Scattered among exposed populations under air and missile bombardment, tortured detainees, kidnapped persons of unknown fate, the internally and externally displaced, and refugees without defined rights, Syrians now constitute a human archipelago of legal nonentities that cross borders of states, cultures, identities, and “civilizations,” and who have been pushed to the extremes of the human condition. For such nonentities, so apparently despised and abandoned, who have found no justice and not even understanding in this (un)civilized world of nations and identities, only a world without nations and nationalities, without borders and passports, could be hospitable.
Internal framework of the Syrian struggle broke apart in the second half of 2012. The international framework that was supposed to protect civilians in Syria has not been functional from the beginning. Now a global security (counter-)revolution is in progress. When you fail to meet “their” criteria for democratic struggle, fascism gains ground everywhere, even in “your” household. The ghost of the absolute other is never far away, she/he is inside you.

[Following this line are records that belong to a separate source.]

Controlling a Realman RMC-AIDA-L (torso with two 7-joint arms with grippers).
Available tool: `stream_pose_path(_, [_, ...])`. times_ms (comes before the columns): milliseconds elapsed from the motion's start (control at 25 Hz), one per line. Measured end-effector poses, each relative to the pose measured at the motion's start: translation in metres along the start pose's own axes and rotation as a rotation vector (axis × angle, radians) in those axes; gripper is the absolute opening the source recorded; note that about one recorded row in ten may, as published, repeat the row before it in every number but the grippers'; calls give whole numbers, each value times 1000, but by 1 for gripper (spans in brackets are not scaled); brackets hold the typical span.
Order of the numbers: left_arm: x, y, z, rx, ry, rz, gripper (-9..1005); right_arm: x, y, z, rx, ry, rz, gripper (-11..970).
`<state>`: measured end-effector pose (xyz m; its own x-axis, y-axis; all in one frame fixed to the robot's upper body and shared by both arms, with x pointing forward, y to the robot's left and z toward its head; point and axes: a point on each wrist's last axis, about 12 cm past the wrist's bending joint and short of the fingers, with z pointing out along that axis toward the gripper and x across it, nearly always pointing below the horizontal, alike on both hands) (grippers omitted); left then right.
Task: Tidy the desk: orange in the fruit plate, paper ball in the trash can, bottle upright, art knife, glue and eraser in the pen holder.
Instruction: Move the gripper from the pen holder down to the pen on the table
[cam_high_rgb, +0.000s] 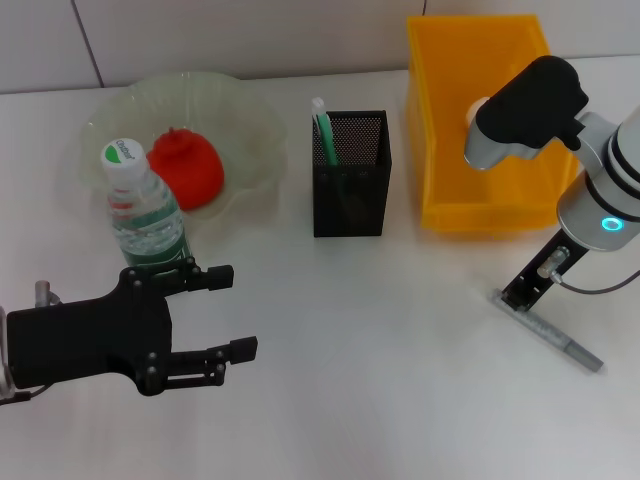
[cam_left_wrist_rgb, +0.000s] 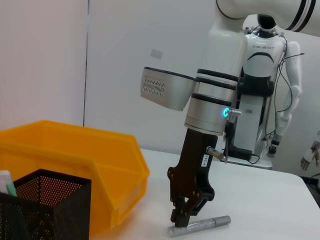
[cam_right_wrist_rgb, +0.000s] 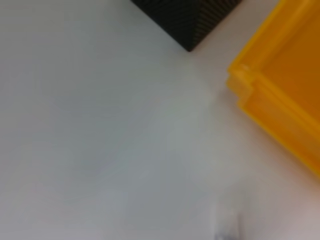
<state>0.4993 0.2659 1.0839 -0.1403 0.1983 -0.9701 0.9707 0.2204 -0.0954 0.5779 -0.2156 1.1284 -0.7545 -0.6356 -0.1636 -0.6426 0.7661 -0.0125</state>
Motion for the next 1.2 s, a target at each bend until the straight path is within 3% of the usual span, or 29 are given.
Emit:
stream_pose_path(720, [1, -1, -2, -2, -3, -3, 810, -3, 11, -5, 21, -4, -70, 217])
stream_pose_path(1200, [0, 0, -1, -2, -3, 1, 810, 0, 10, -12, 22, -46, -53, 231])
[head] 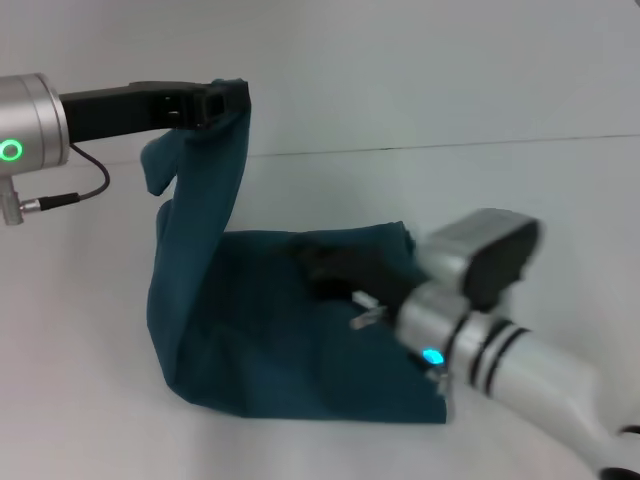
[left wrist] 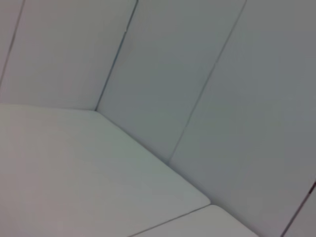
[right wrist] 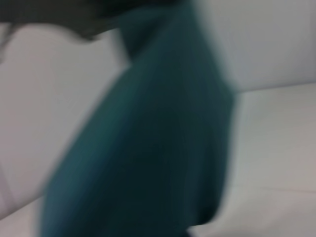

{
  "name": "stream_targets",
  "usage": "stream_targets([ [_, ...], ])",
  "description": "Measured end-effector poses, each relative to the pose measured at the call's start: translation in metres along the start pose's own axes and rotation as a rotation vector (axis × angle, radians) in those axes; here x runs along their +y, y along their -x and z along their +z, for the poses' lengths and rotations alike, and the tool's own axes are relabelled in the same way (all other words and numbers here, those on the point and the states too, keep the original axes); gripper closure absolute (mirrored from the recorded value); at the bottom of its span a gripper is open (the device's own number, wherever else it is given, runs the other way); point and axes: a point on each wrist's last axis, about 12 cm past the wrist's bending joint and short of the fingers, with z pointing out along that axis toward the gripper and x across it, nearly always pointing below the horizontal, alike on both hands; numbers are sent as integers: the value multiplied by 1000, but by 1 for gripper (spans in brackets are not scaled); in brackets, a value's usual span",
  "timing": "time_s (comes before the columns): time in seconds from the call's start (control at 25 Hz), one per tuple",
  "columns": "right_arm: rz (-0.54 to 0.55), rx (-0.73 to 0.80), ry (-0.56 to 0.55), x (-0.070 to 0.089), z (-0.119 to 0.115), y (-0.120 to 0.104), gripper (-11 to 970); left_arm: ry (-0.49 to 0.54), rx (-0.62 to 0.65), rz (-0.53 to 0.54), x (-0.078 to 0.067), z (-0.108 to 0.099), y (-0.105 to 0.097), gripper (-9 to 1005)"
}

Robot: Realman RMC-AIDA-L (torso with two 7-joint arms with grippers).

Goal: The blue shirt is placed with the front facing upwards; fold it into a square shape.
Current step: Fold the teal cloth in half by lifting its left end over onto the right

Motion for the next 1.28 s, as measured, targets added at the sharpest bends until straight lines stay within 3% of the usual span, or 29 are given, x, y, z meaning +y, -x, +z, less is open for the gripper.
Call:
stream_targets([
  [0.2,83,-126,-162,-44,-34,-5,947,-29,3,-5,-3,2,-4,994],
  [0.52,208,-287,-378,-109,-91,-5,936,-137,10,-25,-19,18,-20,993],
  [0.68,222,-309,-450,-128,-108,-4,930,-191,41,-30,-28,30,-31,993],
  [0.88,222,-308,-496,-141,-120,-3,923,-245,78,-52,-37,50,-48,993],
  [1.12,214,-301,-513,-145,-122,-3,914,-291,116,-65,-54,75,-69,993],
  [1.16,213,-299,-512,-145,-121,-2,913,-307,139,-59,-62,89,-84,994],
  [1.28,213,-296,-511,-145,-120,-2,908,-332,163,-48,-70,103,-102,994],
])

The Syrian struggle raises fundamental questions about the state of the world and the human race, ones that could prompt new, liberatory ways of thinking. The Syrian struggle carries us beyond the pseudo-leftist analyses of Slavoj Žižek who first proclaimed it a “pseudo-struggle” before dissolving it altogether into the binary of “the West/Islam.” Samira, Razan, Wael, and Nazem are not agents in some pseudo-struggle. They are the (hopefully) living witnesses of a genuine struggle that is full of life… and death.
Lots of thanks to Kelly Grotke who edited this text.
 Da’esh itself, however savage, is only one island in this archipelago, an extreme possibility among extreme possibilities.
 A philosopher who knows absolutely nothing Syria.